The strengths of this review are that it employed an extensive search strategy to identify a greater number of cases than previous reviews on the same topic. Previous literature reviews of case reports have focused mainly on only one Fusobacteriae species (F. necrophorum or F. nucleatum) [28, 29]. To our knowledge, this is the first review to include all Fusobacteriae spp., to demonstrate their homogeneity in clinical presentation, clinical findings, co-pathogens and outcomes.

Our study has several weaknesses. The main weakness is that in the case presented, Fusobacterium nucleatum was identified in the blood culture but not in the abscess aspirate. We remain confident in attributing F.nucleatum as a causative co-pathogen for a number of reasons. Firstly, delays in sample processing have been known to increase the difficulty in identifying anaerobes through conventional culture methods [30], especially in the setting of antimicrobial therapy, which was commenced in advance of abscess drainage. Studies using pyrosequencing of direct samples have shown that pyogenic abscesses are frequently polymicrobial, with the number of aetiologic agents identified significantly exceeding what is achieved using standard culture-based methods [30, 31]. Secondly, many population-based studies accept blood cultures as an appropriate standard in diagnosing causative organisms and in guiding antimicrobial treatment in pyogenic liver abscess [32]. Some cases included in our review identified Fusobacteriae by blood culture alone [33, 34]. Therefore, we have grounds to believe that F. nucleatum was indeed a causative agent.
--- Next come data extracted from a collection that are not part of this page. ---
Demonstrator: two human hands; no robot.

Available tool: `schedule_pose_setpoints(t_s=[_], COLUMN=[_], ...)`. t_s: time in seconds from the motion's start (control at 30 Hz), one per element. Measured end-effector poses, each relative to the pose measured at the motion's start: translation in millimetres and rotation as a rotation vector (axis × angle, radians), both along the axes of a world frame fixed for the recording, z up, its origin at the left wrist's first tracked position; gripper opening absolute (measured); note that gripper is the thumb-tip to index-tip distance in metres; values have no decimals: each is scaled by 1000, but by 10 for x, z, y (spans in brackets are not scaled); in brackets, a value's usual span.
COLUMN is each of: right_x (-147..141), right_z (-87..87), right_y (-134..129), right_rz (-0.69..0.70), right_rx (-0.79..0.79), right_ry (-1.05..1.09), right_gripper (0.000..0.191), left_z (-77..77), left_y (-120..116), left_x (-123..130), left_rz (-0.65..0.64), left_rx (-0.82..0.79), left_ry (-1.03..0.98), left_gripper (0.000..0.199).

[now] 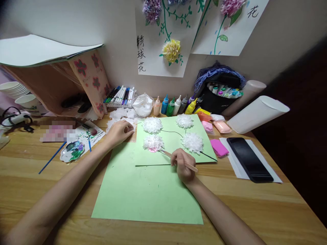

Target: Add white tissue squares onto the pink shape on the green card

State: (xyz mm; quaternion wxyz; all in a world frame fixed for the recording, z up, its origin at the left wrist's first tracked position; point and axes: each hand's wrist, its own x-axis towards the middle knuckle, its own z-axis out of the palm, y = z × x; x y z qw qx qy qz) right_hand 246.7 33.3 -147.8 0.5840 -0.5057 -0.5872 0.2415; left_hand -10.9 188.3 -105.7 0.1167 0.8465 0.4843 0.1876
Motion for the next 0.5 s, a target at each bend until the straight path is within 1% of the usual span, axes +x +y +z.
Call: schedule_pose_setpoints(t_s=[0.13, 0.27, 0.37, 0.5], right_x=[10, 12, 12, 5], right_z=[-17, -30, -34, -19], right_y=[-1, -3, -1, 0], right_rz=[18, 22, 20, 17], right_rx=[16, 15, 15, 24], right_ry=[6, 9, 1, -11], right_gripper=[41, 40, 40, 42], left_z=[-48, -94, -96, -66], left_y=[13, 43, 51, 42], left_x=[-5, -16, -12, -4], left_rz=[-5, 11, 24, 38], left_rx=[24, -18, -28, -1], left_ry=[9, -47, -64, -95], left_gripper=[14, 13, 12, 12])
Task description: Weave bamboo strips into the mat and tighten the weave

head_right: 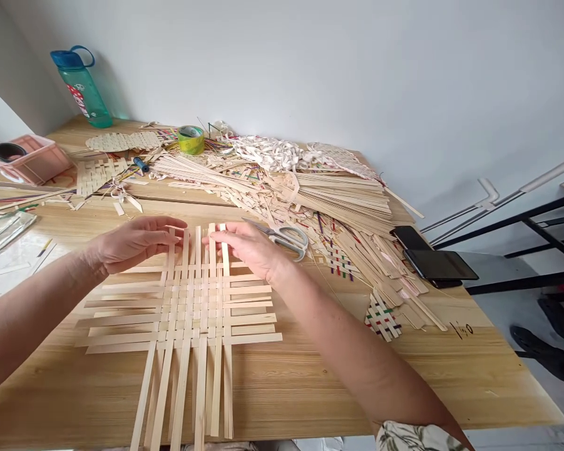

In terms of other weaknesses, we reported only published observations; publications may have been biased towards those of specific interest to a journal’s readership or those that were associated with good clinical outcomes. Cases in languages other than English were excluded. Attribution of underlying source was presumptive rather than definitive in a significant number of case series. Furthermore, there was minimal information on microbiologic methods. This may have led to an over-reporting of mono-microbial infection, for example, where culture-based methods lacked sensitivity or where growth of the anaerobic flora at low quantities was under-reported.

In this case report and review of the literature, we found that fusobacterial liver abscesses resulted in good outcomes with contemporary medical and surgical care.